ASSIGNMENT -> When the line with "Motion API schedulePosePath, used" appears below, start repeating lines exactly, and keep going through the line with "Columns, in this"; add nothing outside that span.

(Entries taken from a collection)
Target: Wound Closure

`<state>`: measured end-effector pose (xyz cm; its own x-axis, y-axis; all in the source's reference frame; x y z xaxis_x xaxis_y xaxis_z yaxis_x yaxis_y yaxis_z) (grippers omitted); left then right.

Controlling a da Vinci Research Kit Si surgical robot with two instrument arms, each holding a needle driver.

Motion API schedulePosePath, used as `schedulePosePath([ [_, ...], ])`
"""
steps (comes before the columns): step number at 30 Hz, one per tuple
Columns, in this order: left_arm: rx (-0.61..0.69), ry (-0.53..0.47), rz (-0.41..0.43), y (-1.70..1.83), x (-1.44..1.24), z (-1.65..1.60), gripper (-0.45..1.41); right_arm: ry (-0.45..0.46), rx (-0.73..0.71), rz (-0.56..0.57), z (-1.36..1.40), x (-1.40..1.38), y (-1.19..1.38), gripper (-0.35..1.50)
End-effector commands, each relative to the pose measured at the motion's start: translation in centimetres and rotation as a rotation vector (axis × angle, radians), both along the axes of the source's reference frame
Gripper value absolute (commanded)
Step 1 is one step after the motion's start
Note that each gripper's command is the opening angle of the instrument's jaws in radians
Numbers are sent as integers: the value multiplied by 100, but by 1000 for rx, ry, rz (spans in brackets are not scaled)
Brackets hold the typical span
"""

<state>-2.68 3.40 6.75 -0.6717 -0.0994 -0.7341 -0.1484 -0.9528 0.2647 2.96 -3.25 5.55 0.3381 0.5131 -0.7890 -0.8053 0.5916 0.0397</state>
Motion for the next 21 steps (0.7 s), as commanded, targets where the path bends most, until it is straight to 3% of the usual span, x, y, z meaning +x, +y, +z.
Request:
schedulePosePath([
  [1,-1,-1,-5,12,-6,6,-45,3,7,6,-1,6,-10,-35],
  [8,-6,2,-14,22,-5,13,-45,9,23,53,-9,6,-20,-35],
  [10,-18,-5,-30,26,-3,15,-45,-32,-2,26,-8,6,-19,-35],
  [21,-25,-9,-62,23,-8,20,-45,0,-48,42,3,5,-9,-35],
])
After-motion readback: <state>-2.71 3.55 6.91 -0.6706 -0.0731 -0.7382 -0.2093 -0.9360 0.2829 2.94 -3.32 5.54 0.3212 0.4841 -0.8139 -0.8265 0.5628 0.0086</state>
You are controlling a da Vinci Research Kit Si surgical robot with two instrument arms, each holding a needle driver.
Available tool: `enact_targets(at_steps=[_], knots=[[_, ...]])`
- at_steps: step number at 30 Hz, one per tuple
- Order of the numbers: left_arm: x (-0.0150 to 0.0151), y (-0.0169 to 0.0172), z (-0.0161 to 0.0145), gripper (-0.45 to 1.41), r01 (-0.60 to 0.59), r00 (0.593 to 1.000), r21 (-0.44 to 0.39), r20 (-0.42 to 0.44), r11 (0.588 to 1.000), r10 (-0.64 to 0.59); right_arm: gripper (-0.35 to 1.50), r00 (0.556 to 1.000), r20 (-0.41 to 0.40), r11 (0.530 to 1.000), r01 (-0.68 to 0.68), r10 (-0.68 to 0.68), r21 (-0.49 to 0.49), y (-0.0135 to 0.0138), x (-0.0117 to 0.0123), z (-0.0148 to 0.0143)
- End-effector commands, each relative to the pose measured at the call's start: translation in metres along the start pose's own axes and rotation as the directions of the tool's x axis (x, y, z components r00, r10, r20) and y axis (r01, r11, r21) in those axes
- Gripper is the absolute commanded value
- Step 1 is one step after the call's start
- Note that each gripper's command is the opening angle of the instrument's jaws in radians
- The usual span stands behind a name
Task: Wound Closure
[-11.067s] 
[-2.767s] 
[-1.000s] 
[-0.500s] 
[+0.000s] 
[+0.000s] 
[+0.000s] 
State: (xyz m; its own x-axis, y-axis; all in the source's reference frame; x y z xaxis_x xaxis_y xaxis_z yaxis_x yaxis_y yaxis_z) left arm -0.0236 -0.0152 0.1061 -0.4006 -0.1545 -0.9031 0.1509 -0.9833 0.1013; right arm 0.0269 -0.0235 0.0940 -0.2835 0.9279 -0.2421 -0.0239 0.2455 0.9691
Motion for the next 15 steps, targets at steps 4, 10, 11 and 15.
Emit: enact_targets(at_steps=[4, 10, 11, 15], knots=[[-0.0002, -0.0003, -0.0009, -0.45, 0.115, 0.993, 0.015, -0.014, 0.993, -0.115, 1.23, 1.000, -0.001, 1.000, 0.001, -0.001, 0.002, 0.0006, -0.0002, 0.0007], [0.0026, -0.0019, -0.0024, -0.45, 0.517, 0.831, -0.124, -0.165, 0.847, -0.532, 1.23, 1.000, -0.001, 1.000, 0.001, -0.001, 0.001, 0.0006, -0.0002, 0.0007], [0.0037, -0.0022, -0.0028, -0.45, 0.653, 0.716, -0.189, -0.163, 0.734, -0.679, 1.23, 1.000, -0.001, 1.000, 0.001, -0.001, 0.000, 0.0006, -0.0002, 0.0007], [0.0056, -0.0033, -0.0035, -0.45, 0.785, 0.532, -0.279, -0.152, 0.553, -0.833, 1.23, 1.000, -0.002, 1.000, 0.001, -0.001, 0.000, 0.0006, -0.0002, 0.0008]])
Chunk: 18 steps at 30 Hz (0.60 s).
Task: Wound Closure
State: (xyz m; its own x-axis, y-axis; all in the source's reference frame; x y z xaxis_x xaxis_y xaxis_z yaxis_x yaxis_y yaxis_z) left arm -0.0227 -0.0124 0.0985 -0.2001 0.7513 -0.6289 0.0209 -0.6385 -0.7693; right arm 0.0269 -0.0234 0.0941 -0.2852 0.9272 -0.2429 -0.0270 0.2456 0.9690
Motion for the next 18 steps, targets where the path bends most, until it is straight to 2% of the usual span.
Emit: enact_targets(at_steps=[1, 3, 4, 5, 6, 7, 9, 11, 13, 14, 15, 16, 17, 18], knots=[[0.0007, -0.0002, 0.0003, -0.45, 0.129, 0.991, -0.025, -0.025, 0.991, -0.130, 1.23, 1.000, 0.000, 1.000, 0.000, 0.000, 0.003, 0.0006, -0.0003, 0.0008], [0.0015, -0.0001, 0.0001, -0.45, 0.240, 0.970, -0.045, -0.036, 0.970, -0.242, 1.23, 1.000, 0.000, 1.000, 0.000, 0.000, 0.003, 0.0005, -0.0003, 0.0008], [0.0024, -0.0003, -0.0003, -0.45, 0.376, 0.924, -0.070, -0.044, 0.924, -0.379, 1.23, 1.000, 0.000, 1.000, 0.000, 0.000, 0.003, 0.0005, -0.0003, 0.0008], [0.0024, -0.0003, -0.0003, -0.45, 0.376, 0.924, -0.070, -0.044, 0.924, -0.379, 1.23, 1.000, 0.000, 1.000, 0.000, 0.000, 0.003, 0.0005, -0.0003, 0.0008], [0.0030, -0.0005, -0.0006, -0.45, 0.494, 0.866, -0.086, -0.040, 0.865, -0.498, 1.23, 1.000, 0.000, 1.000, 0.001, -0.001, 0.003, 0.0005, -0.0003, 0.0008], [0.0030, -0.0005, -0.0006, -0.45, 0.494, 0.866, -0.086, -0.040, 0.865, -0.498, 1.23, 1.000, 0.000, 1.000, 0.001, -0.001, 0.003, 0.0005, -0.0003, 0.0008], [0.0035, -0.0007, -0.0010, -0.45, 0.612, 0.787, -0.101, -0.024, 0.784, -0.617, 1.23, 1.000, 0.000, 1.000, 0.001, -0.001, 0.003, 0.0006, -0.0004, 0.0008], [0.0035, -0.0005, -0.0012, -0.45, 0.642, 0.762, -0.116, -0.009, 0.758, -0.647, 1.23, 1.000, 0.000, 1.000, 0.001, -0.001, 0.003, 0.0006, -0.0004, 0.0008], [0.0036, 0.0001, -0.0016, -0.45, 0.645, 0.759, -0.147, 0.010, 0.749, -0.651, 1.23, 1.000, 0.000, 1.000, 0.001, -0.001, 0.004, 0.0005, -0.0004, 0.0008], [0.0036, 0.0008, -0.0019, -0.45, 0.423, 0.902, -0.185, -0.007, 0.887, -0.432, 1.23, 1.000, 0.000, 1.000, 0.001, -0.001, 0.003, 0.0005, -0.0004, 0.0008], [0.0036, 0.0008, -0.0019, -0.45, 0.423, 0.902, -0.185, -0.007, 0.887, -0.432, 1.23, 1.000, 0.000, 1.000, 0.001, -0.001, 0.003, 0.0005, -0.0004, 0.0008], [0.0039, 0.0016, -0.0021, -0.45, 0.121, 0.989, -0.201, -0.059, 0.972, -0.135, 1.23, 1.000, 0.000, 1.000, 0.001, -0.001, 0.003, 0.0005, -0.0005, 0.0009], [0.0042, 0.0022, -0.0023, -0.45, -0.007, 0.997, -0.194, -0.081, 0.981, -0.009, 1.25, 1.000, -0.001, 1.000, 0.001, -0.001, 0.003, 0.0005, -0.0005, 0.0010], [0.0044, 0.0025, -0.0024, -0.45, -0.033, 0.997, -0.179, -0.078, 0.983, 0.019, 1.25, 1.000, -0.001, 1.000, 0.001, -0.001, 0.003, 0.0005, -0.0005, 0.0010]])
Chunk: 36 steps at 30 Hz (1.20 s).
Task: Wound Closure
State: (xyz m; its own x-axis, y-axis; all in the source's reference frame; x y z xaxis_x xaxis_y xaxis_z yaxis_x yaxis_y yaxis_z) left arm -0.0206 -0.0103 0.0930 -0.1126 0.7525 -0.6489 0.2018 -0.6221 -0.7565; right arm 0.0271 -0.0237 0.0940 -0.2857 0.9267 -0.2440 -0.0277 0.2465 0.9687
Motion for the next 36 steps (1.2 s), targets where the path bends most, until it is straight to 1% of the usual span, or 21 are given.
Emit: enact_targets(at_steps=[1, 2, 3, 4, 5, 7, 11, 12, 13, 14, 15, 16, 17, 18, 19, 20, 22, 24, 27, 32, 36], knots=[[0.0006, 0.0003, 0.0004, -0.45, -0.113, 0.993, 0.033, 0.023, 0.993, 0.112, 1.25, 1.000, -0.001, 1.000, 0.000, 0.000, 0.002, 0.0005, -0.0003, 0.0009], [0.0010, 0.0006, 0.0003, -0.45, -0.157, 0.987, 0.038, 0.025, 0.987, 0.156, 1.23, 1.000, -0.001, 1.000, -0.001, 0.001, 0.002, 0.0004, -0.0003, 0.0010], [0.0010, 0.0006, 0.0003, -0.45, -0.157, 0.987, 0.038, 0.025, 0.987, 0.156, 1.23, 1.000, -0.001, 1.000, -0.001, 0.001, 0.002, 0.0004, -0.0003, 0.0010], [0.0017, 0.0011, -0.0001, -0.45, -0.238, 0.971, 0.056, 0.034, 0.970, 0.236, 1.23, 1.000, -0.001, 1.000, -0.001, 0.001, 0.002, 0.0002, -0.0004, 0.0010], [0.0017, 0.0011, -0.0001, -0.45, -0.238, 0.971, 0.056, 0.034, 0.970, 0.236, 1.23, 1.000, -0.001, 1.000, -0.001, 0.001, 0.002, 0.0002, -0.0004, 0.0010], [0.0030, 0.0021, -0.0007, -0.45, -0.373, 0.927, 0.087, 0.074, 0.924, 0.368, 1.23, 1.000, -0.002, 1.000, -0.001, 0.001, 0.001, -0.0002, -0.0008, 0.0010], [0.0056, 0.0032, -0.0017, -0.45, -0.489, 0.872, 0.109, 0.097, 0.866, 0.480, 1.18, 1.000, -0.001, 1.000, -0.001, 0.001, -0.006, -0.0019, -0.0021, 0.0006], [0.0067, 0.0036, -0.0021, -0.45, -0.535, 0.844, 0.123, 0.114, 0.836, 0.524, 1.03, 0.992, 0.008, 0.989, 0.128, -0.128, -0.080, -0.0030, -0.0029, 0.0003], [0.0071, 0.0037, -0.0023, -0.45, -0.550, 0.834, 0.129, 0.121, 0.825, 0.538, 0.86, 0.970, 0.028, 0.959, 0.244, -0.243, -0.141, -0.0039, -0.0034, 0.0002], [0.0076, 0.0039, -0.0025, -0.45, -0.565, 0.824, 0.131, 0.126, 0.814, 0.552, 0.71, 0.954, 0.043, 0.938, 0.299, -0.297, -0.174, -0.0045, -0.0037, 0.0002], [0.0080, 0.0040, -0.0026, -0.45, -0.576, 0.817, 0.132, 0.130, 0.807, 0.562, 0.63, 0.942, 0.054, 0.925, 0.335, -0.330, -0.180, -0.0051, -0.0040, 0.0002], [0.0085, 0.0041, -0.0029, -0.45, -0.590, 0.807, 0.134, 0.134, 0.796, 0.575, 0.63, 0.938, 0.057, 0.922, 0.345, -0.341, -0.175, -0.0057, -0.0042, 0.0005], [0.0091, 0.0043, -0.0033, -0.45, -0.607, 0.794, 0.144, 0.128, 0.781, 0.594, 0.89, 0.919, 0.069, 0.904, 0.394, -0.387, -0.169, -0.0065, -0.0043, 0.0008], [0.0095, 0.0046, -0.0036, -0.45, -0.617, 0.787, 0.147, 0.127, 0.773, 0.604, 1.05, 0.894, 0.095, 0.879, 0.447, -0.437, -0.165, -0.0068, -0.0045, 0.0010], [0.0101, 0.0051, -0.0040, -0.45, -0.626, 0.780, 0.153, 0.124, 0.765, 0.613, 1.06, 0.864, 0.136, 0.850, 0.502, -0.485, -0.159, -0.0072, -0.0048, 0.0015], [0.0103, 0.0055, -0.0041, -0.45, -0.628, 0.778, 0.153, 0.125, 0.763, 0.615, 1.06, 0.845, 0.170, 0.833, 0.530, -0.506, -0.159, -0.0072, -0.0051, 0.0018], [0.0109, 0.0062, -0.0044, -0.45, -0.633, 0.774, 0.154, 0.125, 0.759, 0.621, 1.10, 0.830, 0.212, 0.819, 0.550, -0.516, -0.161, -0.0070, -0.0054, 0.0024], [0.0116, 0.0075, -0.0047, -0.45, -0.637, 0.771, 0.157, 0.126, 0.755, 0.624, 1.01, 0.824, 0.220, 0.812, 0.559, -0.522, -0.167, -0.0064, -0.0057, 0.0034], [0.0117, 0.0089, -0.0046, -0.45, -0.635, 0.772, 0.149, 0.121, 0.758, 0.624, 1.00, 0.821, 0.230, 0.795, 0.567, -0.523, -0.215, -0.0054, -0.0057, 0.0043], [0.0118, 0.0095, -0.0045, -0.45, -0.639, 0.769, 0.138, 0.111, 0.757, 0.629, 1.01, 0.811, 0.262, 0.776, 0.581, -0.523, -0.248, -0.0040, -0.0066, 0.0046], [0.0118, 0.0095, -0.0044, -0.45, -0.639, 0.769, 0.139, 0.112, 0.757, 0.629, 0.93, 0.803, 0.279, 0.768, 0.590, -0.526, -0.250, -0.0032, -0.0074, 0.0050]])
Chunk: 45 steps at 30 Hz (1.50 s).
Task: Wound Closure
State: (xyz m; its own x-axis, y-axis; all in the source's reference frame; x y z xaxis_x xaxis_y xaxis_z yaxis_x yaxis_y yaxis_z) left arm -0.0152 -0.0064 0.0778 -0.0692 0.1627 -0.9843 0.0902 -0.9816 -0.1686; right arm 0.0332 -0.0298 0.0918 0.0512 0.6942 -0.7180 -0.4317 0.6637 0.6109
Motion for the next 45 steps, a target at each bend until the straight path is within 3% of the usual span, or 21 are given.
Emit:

TASK ANSWER ->
Motion API schedulePosePath, used as `schedulePosePath([ [_, ...], ])`
"""
steps (comes before the columns): step number at 30 Hz, one per tuple
Columns, in this order: left_arm: rx (-0.61..0.69), ry (-0.53..0.47), rz (-0.41..0.43), y (-1.70..1.83), x (-1.44..1.24), z (-1.65..1.60), gripper (-0.45..1.41); right_arm: ry (-0.45..0.46), rx (-0.73..0.71), rz (-0.56..0.57), z (-1.36..1.40), x (-1.40..1.38), y (-1.19..1.38), gripper (-0.35..1.50)

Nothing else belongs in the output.